§ INFORMATION SUPPLIED:
——————

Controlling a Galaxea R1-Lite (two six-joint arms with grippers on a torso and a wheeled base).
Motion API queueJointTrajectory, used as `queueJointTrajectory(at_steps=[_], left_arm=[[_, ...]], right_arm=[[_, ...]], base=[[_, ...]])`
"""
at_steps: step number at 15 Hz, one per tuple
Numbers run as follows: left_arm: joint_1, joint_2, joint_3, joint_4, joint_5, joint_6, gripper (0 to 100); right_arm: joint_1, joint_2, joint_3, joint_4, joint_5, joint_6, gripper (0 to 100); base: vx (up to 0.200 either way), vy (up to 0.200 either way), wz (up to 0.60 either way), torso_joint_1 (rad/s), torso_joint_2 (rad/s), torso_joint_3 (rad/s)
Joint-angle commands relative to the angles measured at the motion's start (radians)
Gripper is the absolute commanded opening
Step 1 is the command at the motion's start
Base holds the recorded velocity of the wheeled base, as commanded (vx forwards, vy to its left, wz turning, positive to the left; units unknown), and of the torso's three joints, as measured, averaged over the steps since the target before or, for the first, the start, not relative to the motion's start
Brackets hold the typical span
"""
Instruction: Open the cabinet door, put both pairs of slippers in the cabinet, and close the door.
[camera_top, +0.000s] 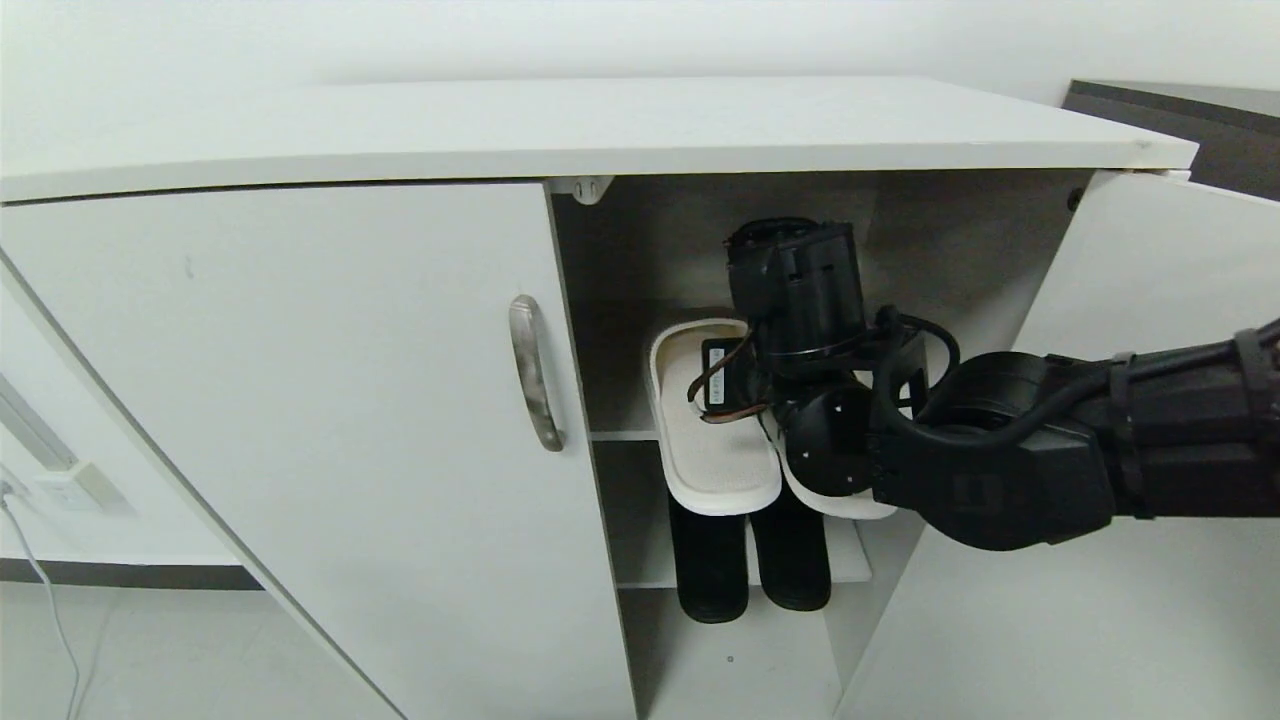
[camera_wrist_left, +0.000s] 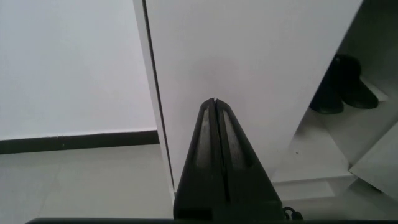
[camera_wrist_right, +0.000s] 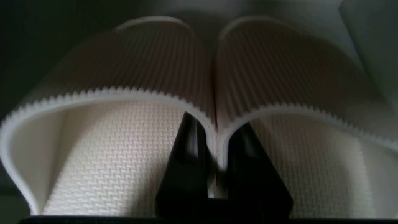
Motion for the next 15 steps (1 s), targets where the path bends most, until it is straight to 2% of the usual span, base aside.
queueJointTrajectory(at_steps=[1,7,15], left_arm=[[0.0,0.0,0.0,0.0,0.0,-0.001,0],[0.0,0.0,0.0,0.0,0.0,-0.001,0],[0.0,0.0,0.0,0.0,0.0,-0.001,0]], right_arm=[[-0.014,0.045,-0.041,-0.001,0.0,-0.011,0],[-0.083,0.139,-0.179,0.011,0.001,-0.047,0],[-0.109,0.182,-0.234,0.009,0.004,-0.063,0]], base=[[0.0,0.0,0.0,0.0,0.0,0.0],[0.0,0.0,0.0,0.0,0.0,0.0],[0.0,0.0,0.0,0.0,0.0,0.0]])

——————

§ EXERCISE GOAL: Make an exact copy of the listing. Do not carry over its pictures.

§ SOLVED EXERCISE:
Controlling a Galaxea R1-Lite (two six-joint arms with grippers on a torso and a wheeled base).
Motion API queueJointTrajectory, used as `queueJointTrajectory(at_steps=[_], left_arm=[[_, ...]], right_arm=[[_, ...]], base=[[_, ...]])`
"""
at_steps: step number at 15 Hz, one per tuple
Numbers run as follows: left_arm: joint_1, joint_2, joint_3, joint_4, joint_5, joint_6, gripper (0 to 100); right_arm: joint_1, joint_2, joint_3, joint_4, joint_5, joint_6, gripper (0 to 100); base: vx (up to 0.200 either way), vy (up to 0.200 either way), wz (up to 0.60 either way), torso_joint_1 (rad/s), torso_joint_2 (rad/s), torso_joint_3 (rad/s)
Joint-angle commands relative to the angles measured at the motion's start (radians)
Gripper is the absolute commanded opening
Step 1 is the command at the motion's start
Base holds the recorded velocity of the wheeled base, as commanded (vx forwards, vy to its left, wz turning, positive to the left; units unknown), and of the torso's three joints, as measured, averaged over the steps since the target before or, for the first, the start, not relative to the motion's start
Brackets hold the typical span
"""
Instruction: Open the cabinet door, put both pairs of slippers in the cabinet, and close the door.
[camera_top, +0.000s] 
[camera_wrist_left, +0.000s] 
[camera_wrist_right, +0.000s] 
Motion for the next 15 steps (1 s), targets where the path bends most, until it is straight to 2% of the usual span, base aside.
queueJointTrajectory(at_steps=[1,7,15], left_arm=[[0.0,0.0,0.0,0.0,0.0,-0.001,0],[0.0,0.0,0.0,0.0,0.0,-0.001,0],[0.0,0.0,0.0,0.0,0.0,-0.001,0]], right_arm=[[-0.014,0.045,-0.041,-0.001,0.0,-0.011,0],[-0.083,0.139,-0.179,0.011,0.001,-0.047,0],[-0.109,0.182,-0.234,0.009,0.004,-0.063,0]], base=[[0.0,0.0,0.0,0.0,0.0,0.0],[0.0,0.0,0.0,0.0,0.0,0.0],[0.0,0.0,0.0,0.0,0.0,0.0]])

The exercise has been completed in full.